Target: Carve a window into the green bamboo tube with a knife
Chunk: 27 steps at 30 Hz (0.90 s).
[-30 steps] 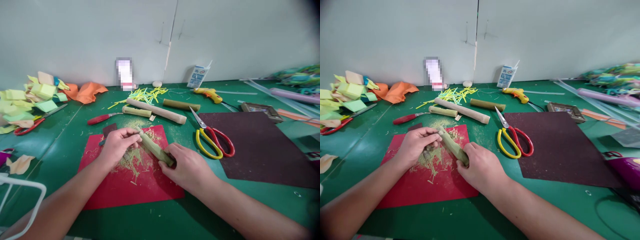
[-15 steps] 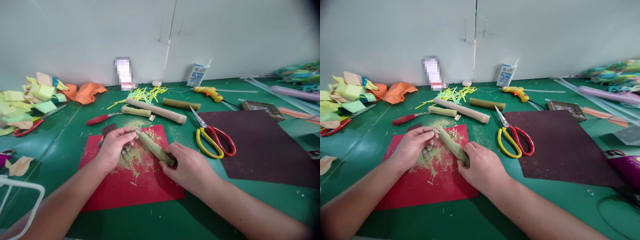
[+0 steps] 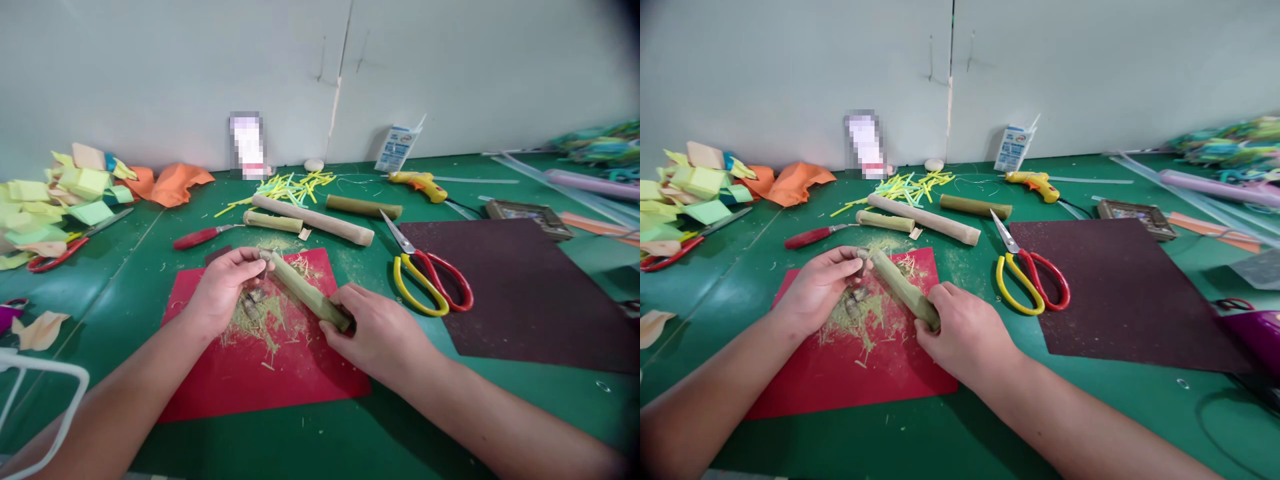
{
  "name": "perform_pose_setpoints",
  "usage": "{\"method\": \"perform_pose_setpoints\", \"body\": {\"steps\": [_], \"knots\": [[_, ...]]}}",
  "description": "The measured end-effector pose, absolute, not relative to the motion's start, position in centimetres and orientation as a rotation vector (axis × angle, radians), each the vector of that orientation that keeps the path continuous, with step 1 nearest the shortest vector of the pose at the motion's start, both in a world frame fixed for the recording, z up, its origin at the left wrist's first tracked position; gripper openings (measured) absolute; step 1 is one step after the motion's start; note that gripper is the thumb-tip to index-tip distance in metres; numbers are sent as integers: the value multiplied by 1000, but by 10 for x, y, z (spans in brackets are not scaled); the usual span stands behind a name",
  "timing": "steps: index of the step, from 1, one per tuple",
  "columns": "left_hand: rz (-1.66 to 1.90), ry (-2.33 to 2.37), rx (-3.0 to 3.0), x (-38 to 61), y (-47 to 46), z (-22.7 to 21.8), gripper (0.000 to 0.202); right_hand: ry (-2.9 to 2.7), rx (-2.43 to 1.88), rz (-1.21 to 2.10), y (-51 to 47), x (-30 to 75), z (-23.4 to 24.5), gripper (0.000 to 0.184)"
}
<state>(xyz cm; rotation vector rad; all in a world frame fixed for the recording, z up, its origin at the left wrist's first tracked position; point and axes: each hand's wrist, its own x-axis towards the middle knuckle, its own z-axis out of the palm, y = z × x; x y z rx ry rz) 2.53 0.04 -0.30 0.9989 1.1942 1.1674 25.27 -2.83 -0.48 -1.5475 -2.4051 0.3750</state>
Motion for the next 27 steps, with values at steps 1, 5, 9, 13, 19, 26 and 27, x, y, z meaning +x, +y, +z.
{"method": "perform_pose_setpoints", "body": {"steps": [1,5,9,13,19,26,27], "knots": [[1190,1228,1010,26,0,-4,18,-2406,-1552,382,-28,253,-5,11],[1319,1297,1070,27,1,-4,22,-2402,-1555,402,-28,252,-5,12],[1349,1302,1187,28,2,-4,30,-2397,-1543,393,-28,252,-4,12],[1370,1383,1260,27,3,-6,24,-2391,-1538,390,-28,252,-4,13],[1318,1302,1140,29,3,-5,26,-2398,-1541,406,-27,252,-5,12],[1272,1264,1045,30,-1,-4,22,-2395,-1552,428,-28,253,-5,11],[1272,1242,1040,30,-1,-4,22,-2395,-1558,431,-28,253,-5,11]]}}
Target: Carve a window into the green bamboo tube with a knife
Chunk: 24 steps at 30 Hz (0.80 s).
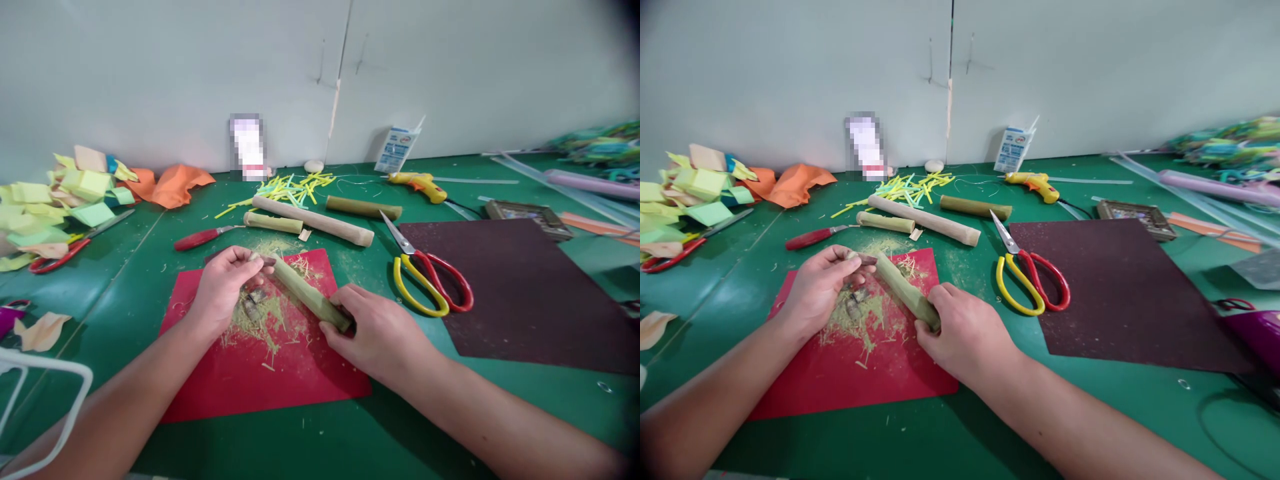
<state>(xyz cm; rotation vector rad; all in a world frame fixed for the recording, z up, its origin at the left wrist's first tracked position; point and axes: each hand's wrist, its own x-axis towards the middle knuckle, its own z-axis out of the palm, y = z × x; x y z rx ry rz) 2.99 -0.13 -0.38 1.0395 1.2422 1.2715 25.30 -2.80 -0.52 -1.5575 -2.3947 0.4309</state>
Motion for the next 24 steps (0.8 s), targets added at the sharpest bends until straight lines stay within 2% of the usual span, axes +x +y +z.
{"method": "perform_pose_setpoints", "body": {"steps": [24], "knots": [[1209,1079,1005,30,-4,1,17,-2390,-1536,427,-28,252,-5,10]]}}
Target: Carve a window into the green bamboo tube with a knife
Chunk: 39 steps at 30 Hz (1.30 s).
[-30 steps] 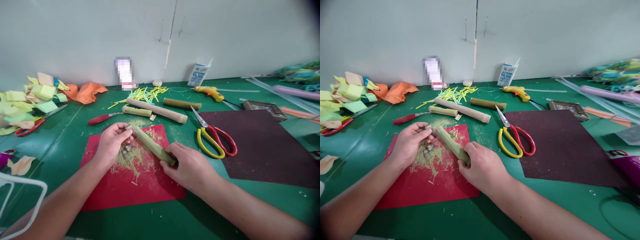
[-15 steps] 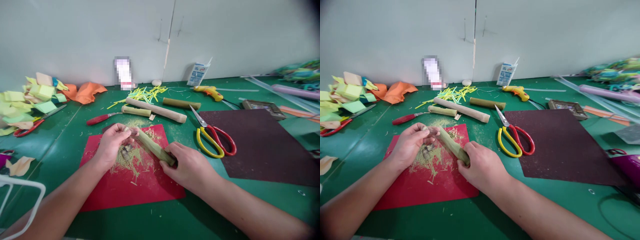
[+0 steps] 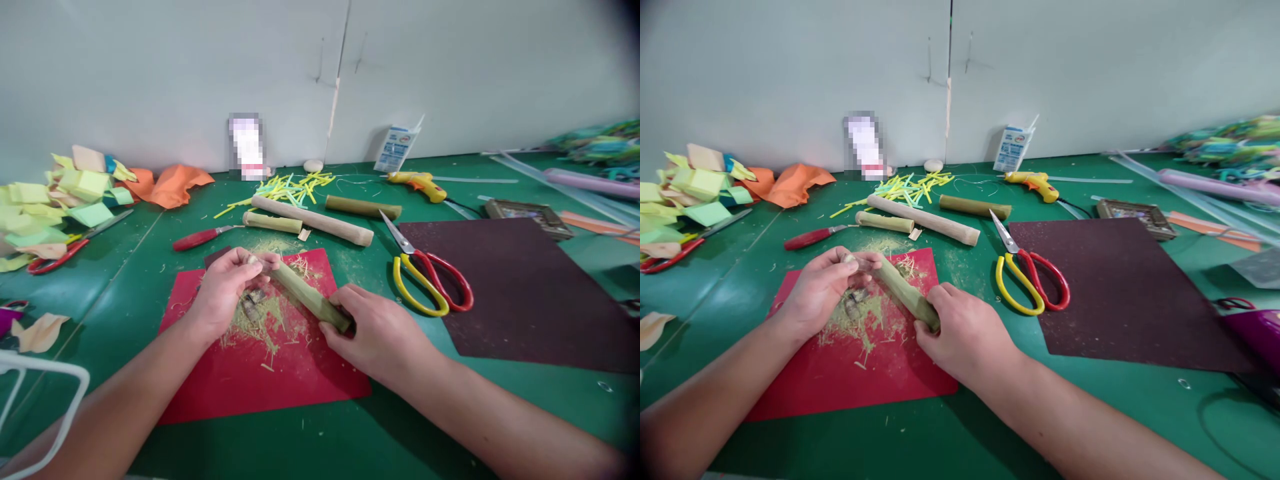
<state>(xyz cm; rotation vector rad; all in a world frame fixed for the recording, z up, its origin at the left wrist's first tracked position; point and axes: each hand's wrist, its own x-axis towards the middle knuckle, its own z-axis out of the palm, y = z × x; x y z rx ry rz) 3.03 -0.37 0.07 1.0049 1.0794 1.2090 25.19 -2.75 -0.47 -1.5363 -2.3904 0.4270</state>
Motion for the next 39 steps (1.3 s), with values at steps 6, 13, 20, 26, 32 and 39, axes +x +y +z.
{"method": "perform_pose_setpoints", "body": {"steps": [6,13,20,26,32,39], "knots": [[1181,1066,1042,29,-3,0,17,-2405,-1545,420,-28,252,-4,11],[1198,1176,1094,29,-2,-3,21,-2407,-1548,440,-28,253,-6,12],[1211,1215,1110,27,0,-10,20,-2400,-1559,447,-28,253,-5,12],[1189,1385,1269,27,-1,-10,23,-2394,-1558,451,-27,253,-5,12],[1024,1620,1673,25,-2,-13,25,-2391,-1557,448,-28,253,-6,13],[1123,1628,2108,22,5,-16,18,-2397,-1554,437,-28,253,-7,14]]}}
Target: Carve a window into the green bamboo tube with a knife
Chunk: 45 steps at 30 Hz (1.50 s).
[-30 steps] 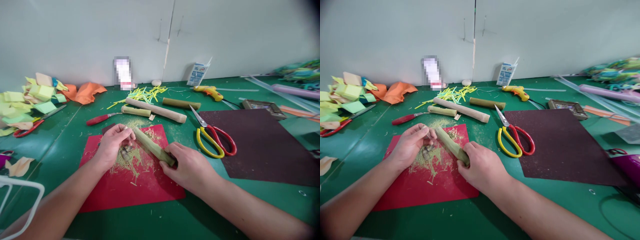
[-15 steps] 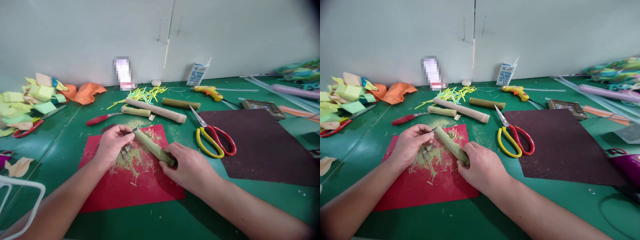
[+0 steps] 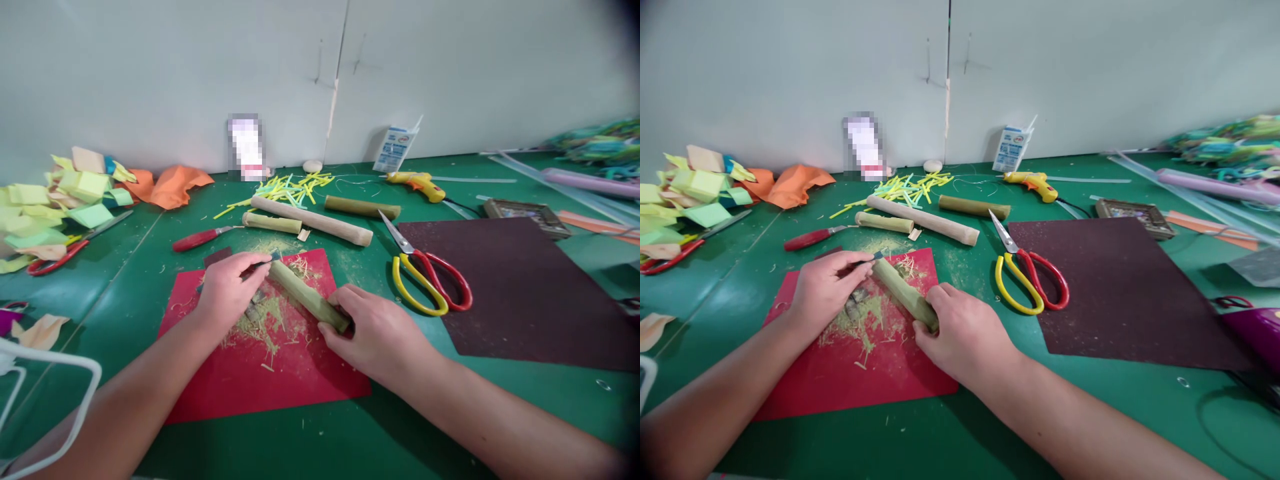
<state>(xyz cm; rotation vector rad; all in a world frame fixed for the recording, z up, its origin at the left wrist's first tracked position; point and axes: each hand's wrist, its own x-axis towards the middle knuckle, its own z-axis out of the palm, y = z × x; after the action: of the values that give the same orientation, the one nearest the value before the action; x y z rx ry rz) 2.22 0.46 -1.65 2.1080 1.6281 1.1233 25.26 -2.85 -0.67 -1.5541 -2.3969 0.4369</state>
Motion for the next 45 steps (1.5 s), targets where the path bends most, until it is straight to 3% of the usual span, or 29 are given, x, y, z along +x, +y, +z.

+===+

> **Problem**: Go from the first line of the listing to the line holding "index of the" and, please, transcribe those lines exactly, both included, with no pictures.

> **Answer for the task**:
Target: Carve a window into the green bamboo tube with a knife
Chunk: 27 steps at 30 Hz (0.90 s).
[-30 steps] 
[-15 steps] 
[+0 steps] 
{
  "name": "perform_pose_setpoints",
  "usage": "{\"method\": \"perform_pose_setpoints\", \"body\": {\"steps\": [_], \"knots\": [[_, ...]]}}",
  "description": "The measured end-effector pose, absolute, not relative to the motion's start, position in centimetres and orientation as a rotation vector (axis × angle, radians), each the vector of that orientation that keeps the path continuous, with step 1 nearest the shortest vector of the pose at the motion's start, both in a world frame fixed for the recording, z up, its origin at the left wrist's first tracked position; gripper openings (measured) absolute; step 1 is one step after the motion's start; note that gripper is the thumb-tip to index-tip distance in metres; numbers are sent as integers: the value multiplied by 1000, but by 10 for x, y, z (spans in brackets are not scaled); the usual span stands behind a name",
  "timing": "steps: index of the step, from 1, one per tuple",

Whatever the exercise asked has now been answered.